I’m doing a binary neural network training (weights constrained to be either 0 or 1). My model is
In JAGS it looks like
model {
for (i in 1:length(y)) {
y[i] ~ dbern(p[i])
logit(p[i]) = z[i,2] - z[i,1]
z[i,1:2] = w %*% x[i,]
}
for (i_output in 1:2) {
for (j_input in 1:25) {
w[i_output, j_input] ~ dbern(0.5)
}
}
}
I started simple: a vector of 25 binary values (MNIST 5x5) is fed into a network with binary weights and binary outputs - label 0 or 1 is taken as argmax softmax of the activations W * x like so:
y_predicted = argmax{ softmax(W * x) }
When I finish with this toy example, I’ll go for a full MNIST 28x28 with a true softmax (not a logit).

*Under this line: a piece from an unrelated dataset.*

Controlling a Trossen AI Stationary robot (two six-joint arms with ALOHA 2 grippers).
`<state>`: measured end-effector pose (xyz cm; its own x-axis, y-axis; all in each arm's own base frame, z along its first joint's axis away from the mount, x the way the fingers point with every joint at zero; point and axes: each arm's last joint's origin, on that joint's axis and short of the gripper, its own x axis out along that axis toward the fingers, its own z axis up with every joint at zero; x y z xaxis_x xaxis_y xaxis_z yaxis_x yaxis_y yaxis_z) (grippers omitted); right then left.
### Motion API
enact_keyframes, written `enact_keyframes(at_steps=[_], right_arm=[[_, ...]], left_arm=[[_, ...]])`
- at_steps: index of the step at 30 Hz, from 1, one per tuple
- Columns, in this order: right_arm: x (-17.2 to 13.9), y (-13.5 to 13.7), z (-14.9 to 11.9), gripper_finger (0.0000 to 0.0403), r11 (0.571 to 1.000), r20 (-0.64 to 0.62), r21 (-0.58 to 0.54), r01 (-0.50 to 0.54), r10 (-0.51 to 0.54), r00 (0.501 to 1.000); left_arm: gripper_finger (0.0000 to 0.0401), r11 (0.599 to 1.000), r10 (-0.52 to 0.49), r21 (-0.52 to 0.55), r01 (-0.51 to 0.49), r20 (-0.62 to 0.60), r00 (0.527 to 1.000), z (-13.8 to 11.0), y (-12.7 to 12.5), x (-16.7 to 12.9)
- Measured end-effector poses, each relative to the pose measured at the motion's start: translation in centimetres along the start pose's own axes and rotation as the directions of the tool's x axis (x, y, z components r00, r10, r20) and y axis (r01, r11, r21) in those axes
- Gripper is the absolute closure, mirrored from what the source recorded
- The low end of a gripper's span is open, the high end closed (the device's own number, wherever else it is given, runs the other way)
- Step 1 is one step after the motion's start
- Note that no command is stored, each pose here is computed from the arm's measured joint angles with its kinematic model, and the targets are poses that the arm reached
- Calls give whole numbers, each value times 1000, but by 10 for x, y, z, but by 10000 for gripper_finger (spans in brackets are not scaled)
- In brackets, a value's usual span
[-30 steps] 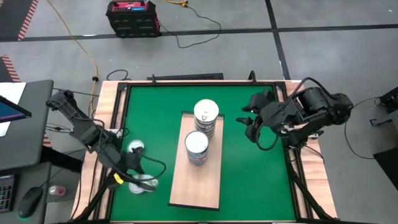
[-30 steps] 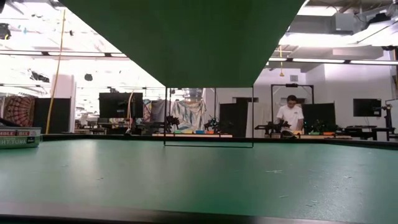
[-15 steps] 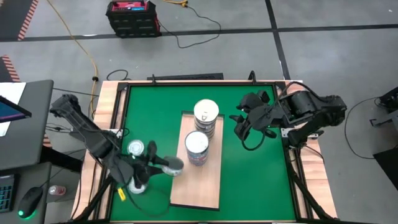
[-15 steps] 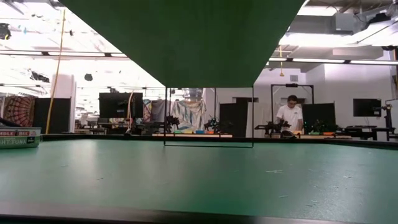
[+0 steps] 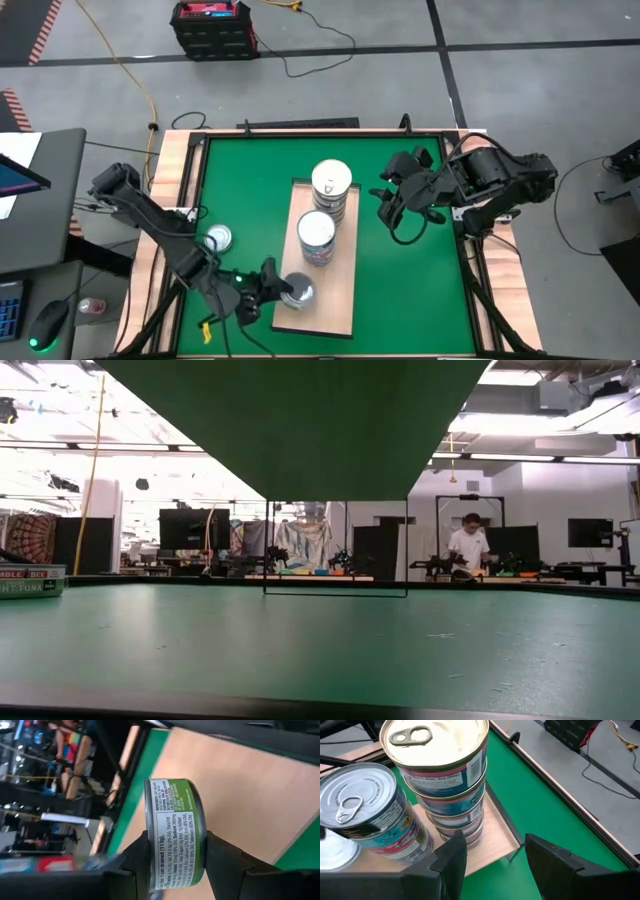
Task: Stack canned seafood by type on shelf
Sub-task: Put the green white tuna can on the shelf, then stack the green white tuna can on top of the other green white tuna can on the shelf
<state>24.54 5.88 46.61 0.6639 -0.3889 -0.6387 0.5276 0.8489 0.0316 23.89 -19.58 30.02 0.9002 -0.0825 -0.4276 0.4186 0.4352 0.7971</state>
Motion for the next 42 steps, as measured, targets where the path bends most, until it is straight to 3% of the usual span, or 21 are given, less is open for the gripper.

I’d like to port this toy model in PyMC3. I’m struggling with matrix multiplication W * x. How to implement such a model?
What I expect to see in PyMC3 is something like this:
data = pd.read_csv("https://www.dropbox.com/s/l7uppxi1wvfj45z/MNIST56_train.csv?dl=1")
x = data.loc[:, :25] # MNIST 5x5 flatten
y = data.loc[:, 25] # label 0 or 1
basic_model = pm.Model() # am I right here?
with basic_model:
# Priors for unknown model parameters
w = pm.Bernoulli('w', p=0.5)
logit_p = w %*% x
y_obs = pm.Bernoulli('y_obs', logit_p=logit_p, observed=y)
step = pm.Slice() # what sampler to use??
trace = pm.sample(1000, step=step, njobs=1, chains=3, n_init=1000)